Select every line below containing the word "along".

> **DATA SECTION**:
[Start of section]

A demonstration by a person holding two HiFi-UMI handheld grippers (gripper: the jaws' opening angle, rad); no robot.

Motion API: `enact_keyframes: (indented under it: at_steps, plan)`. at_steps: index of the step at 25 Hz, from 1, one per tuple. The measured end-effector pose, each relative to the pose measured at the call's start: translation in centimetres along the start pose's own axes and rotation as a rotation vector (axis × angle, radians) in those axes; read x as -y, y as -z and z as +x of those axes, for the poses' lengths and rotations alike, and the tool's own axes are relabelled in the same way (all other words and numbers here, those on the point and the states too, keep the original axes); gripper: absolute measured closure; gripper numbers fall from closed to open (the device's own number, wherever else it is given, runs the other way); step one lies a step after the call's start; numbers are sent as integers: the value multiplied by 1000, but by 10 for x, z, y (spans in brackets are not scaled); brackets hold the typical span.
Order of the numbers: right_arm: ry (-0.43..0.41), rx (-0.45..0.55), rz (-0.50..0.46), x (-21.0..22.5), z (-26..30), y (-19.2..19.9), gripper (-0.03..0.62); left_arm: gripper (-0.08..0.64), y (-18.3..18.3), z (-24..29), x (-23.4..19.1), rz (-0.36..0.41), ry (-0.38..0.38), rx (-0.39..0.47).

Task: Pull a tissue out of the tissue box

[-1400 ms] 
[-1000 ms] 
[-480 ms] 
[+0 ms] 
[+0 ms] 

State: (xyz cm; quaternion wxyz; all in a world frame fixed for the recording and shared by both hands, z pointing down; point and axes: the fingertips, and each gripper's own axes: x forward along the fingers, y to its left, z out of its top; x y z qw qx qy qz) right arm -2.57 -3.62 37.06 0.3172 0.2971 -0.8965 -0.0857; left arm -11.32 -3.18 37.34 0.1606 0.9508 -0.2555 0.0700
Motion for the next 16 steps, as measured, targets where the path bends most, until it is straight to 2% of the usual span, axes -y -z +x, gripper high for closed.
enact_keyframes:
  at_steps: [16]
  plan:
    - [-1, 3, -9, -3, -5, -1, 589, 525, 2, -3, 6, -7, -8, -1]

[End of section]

> **WORKED SOLUTION**:
Motion API: `enact_keyframes: (indented under it: at_steps, plan)`. at_steps: index of the step at 25 Hz, from 1, one per tuple. The measured end-effector pose, each relative to the pose measured at the call's start: translation in centimetres along the start pose's own axes and rotation as a rotation vector (axis × angle, radians) in those axes; read x as -y, y as -z and z as +x of those axes, for the poses' lengths and rotations alike, and the tool's own axes are relabelled in the same way (all other words and numbers here, those on the point and the states too, keep the original axes); gripper: absolute measured closure; gripper numbers fall from closed to open (the device's own number, wherever else it is given, runs the other way); step one lies a step after the call's start; numbers are sent as integers: the value multiplied by 1000, but by 10 for x, z, y (spans in brackets are not scaled); brackets hold the typical span.
State: (xyz cm; quaternion wxyz; all in a world frame fixed for the recording and shared by both hands, z pointing down; point and axes: the fingertips, and each gripper's own axes: x forward along the fingers, y to its left, z out of its top; x y z qw qx qy qz) right arm -2.57 -3.62 37.06 0.3172 0.2971 -0.8965 -0.0857; left arm -11.32 -3.18 37.34 0.1606 0.9508 -0.2555 0.0700

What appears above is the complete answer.